> _Instructions for the task_: Quote the listing below word for word, stopping after the line that contains "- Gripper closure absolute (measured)".

#### Given records ####

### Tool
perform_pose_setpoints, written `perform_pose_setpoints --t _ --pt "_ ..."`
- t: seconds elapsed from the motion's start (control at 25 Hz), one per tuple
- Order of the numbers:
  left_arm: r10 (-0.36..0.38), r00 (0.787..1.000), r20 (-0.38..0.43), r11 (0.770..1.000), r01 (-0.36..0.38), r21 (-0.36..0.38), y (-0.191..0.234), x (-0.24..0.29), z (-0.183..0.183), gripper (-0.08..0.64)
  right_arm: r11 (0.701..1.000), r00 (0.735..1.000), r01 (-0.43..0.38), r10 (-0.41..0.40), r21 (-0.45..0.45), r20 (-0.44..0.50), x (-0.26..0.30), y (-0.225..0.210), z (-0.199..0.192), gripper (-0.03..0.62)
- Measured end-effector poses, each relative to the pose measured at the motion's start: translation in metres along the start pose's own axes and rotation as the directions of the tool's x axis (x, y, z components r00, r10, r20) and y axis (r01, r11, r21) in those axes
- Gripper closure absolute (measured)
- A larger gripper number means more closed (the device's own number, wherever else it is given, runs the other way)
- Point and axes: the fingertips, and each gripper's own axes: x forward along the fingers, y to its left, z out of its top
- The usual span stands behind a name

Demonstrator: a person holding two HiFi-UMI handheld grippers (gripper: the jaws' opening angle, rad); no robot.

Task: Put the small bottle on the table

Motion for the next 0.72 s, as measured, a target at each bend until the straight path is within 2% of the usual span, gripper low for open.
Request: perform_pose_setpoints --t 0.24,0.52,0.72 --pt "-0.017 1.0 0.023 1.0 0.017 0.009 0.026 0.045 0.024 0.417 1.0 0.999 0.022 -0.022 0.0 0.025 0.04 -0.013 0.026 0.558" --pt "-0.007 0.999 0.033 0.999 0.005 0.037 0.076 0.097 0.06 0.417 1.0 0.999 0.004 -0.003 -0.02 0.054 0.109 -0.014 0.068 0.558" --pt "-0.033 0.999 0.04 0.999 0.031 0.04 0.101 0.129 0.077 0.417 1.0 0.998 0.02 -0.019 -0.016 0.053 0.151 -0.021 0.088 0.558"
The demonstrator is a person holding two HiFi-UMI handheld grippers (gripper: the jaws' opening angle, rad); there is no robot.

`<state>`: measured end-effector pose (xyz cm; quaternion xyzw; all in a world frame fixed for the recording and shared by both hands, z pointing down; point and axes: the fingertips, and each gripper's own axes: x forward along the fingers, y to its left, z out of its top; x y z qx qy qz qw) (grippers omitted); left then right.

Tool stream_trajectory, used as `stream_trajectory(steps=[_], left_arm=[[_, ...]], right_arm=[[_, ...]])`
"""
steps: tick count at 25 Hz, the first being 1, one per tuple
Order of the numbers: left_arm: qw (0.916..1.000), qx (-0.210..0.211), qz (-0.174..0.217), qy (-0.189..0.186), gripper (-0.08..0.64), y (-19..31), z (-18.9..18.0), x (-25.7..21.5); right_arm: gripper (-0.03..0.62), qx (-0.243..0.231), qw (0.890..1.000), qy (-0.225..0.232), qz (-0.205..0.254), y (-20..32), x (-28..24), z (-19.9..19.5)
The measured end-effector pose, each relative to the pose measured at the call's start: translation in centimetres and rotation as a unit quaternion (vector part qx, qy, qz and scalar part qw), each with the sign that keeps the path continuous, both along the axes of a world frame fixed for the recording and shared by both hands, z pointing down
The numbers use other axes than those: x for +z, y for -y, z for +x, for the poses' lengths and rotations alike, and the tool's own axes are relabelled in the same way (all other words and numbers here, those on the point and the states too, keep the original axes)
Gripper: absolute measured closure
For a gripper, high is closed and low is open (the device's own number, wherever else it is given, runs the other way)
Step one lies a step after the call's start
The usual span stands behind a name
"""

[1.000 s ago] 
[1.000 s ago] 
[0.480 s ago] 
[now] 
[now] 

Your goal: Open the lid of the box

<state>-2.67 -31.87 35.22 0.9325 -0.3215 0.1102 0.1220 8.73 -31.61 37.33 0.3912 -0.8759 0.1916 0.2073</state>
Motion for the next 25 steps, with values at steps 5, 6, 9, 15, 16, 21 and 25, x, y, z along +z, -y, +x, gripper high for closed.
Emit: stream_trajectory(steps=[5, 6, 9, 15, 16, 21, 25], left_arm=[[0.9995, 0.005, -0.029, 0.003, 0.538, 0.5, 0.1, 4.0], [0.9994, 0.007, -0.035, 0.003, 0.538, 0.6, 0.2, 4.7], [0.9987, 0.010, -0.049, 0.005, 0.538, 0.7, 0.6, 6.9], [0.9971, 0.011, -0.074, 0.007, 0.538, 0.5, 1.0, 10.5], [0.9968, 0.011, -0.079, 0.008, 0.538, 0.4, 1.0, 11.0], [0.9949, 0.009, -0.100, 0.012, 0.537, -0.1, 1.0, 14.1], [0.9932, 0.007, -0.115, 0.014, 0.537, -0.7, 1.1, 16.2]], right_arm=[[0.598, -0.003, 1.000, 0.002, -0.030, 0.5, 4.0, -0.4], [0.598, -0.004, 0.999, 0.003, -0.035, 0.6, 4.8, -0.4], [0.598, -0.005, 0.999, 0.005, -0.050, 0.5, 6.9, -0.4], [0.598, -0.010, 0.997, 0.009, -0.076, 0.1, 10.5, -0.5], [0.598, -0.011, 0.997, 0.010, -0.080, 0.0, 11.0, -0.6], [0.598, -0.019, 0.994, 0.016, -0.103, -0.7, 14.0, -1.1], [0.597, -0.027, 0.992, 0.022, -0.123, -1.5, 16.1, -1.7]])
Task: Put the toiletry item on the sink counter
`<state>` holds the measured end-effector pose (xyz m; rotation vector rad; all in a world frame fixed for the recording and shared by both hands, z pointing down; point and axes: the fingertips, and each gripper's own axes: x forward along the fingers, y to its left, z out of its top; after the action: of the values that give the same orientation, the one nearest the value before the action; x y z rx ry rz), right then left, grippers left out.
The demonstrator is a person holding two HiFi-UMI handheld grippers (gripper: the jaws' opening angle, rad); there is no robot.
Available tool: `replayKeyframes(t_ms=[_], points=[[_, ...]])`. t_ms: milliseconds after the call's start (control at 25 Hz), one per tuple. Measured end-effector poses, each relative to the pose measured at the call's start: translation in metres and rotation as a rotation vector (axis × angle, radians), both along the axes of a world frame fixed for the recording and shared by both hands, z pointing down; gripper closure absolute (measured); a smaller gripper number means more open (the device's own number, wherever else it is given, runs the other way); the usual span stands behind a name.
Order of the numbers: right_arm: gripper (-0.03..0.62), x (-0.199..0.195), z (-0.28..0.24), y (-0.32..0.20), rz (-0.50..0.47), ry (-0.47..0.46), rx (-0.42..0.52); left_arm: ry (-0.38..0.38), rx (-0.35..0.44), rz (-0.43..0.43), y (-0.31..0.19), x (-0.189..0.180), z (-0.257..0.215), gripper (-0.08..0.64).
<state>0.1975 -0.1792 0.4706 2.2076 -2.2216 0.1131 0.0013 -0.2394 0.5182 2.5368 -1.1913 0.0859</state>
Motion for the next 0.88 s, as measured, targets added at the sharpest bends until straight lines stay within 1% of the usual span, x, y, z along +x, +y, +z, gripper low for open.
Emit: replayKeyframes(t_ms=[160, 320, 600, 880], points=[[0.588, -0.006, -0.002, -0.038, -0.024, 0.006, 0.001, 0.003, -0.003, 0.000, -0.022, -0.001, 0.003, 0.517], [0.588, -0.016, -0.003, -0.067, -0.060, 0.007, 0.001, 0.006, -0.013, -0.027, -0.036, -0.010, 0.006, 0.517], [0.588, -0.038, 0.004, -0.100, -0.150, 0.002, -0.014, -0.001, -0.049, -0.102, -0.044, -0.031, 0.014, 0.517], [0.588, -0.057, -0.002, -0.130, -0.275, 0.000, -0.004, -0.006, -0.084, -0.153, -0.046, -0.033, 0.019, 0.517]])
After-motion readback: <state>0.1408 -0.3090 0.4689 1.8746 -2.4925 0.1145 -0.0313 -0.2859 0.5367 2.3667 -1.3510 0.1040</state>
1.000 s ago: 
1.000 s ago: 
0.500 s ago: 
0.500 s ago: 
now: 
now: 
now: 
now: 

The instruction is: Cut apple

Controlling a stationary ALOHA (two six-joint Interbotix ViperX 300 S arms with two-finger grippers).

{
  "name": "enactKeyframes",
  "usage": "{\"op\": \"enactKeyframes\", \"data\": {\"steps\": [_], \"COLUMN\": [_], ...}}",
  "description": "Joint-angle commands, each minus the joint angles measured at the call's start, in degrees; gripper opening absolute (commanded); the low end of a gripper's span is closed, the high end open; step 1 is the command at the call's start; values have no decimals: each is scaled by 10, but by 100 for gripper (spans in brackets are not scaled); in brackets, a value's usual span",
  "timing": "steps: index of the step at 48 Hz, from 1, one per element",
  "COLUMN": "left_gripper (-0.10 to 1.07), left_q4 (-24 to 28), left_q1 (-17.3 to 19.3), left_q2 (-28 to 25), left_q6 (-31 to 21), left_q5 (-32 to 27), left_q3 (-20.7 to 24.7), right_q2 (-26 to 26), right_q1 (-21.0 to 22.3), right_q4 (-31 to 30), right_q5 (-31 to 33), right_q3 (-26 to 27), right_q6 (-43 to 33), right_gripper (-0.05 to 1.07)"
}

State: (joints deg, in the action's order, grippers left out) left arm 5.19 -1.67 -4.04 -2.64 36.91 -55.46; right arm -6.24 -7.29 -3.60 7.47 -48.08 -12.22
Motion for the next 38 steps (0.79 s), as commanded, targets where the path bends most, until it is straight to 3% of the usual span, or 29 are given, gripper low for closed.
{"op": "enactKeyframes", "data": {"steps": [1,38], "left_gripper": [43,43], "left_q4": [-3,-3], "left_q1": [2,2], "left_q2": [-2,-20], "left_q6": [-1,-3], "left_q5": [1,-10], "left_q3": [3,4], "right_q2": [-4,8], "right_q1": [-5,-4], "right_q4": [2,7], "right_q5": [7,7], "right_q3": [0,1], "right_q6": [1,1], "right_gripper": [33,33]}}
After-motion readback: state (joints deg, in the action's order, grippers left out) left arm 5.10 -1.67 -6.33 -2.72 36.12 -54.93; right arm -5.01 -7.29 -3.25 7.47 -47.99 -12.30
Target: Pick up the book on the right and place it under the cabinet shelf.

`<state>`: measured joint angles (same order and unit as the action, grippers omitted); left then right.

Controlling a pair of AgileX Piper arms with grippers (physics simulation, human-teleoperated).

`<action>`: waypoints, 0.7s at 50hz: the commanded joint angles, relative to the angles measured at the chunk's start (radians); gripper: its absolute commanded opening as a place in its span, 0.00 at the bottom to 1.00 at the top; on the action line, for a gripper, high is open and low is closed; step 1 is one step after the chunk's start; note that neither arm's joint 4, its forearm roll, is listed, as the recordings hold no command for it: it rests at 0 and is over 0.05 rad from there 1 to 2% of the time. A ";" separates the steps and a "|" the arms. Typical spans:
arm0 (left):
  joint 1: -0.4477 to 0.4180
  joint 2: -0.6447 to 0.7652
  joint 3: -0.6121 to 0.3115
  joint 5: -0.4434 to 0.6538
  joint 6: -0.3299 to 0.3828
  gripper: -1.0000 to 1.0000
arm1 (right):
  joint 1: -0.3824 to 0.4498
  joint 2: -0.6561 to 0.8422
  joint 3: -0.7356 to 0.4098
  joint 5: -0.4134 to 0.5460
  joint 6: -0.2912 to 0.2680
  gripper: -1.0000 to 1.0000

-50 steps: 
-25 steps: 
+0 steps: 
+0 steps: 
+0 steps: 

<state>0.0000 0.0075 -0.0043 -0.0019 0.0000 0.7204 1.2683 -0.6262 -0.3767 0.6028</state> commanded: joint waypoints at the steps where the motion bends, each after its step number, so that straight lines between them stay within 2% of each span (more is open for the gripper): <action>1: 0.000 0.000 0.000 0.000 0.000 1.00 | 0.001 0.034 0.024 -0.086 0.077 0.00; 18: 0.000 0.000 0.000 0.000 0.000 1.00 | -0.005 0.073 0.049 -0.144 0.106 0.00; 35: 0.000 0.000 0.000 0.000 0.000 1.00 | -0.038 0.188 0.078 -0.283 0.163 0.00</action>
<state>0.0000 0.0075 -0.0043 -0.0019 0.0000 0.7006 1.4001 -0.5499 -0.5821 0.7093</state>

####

> _Solution to the exercise_:
### Tool
perform_pose_setpoints, written `perform_pose_setpoints --t _ --pt "_ ..."`
- t: seconds elapsed from the motion's start (control at 25 Hz), one per tuple
- Order of the numbers:
  left_arm: r10 (-0.36..0.38), r00 (0.787..1.000), r20 (-0.38..0.43), r11 (0.770..1.000), r01 (-0.36..0.38), r21 (-0.36..0.38), y (-0.191..0.234), x (-0.24..0.29), z (-0.183..0.183), gripper (-0.08..0.64)
  right_arm: r11 (0.701..1.000), r00 (0.735..1.000), r01 (-0.43..0.38), r10 (-0.41..0.40), r21 (-0.45..0.45), r20 (-0.44..0.50), x (-0.26..0.30), y (-0.225..0.210), z (-0.199..0.192), gripper (-0.03..0.62)
- Measured end-effector poses, each relative to the pose measured at the motion's start: translation in metres along the start pose's own axes and rotation as the directions of the tool's x axis (x, y, z components r00, r10, r20) and y axis (r01, r11, r21) in those axes
- Gripper closure absolute (measured)

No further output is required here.